**MATERIAL PROVIDED**
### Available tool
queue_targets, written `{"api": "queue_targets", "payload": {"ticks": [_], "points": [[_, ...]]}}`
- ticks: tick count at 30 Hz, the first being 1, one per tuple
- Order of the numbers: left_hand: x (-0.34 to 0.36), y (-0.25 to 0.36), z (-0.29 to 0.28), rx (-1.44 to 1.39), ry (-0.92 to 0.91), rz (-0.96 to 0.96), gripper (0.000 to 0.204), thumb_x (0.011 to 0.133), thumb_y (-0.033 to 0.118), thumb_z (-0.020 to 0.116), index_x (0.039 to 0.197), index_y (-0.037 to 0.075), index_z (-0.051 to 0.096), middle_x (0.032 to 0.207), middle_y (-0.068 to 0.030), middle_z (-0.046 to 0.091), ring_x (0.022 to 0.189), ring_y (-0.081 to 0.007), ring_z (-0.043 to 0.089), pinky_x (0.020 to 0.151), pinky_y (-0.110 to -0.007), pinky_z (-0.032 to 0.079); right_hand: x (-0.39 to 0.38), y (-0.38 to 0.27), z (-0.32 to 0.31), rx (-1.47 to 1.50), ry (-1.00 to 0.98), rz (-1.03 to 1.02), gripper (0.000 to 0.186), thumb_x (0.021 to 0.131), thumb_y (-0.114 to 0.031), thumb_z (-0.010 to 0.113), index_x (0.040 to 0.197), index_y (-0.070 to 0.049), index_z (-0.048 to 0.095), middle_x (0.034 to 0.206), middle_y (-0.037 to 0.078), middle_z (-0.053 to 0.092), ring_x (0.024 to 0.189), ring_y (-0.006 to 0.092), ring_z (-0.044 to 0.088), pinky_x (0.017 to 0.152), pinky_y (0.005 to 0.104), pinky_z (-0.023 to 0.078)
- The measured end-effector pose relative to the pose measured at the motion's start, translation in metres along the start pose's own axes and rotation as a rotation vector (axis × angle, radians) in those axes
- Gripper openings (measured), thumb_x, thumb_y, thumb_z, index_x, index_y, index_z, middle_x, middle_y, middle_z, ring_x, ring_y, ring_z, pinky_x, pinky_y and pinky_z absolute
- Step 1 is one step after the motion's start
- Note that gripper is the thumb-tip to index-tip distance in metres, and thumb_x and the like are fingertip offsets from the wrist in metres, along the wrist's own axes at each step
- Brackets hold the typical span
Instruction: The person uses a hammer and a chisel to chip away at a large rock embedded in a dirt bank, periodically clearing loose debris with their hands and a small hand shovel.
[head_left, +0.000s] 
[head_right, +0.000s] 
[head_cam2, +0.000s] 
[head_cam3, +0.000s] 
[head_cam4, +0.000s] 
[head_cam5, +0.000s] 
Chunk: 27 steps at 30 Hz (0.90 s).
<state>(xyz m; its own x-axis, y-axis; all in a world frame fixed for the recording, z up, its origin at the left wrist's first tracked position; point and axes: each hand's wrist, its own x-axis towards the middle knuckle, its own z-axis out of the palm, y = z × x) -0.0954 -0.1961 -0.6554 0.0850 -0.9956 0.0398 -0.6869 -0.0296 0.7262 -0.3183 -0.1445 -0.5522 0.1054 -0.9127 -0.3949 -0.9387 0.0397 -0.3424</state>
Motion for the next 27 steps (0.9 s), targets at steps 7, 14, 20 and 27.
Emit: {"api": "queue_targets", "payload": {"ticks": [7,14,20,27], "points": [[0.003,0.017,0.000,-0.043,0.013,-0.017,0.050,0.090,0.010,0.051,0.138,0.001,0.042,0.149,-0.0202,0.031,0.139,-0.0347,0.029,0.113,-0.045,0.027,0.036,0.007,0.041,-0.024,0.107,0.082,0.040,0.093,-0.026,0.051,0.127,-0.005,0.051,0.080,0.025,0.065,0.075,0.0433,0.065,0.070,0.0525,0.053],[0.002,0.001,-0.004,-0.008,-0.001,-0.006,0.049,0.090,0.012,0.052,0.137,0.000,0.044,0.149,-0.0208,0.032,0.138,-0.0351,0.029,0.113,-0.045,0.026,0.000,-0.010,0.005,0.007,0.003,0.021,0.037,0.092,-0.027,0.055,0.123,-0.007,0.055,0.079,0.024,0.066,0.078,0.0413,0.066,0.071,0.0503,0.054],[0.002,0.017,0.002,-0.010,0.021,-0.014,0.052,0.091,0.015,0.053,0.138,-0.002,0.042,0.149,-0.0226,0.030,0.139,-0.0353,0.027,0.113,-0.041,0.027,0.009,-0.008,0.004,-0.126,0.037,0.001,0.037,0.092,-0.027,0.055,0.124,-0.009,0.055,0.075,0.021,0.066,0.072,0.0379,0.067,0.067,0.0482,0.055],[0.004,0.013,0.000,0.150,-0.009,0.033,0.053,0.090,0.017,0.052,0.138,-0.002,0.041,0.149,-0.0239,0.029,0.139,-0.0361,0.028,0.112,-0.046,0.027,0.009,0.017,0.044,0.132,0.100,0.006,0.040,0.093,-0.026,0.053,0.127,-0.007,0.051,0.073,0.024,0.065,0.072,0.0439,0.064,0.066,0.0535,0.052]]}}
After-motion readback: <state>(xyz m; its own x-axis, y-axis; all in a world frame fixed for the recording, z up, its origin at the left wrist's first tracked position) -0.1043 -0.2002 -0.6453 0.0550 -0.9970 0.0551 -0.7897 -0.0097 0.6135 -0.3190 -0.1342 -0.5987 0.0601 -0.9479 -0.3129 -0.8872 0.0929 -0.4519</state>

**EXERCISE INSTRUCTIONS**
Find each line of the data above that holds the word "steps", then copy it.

**EXERCISE SOLUTION**
Chunk: 27 steps at 30 Hz (0.90 s).
Motion for the next 27 steps (0.9 s), targets at steps 7, 14, 20 and 27.

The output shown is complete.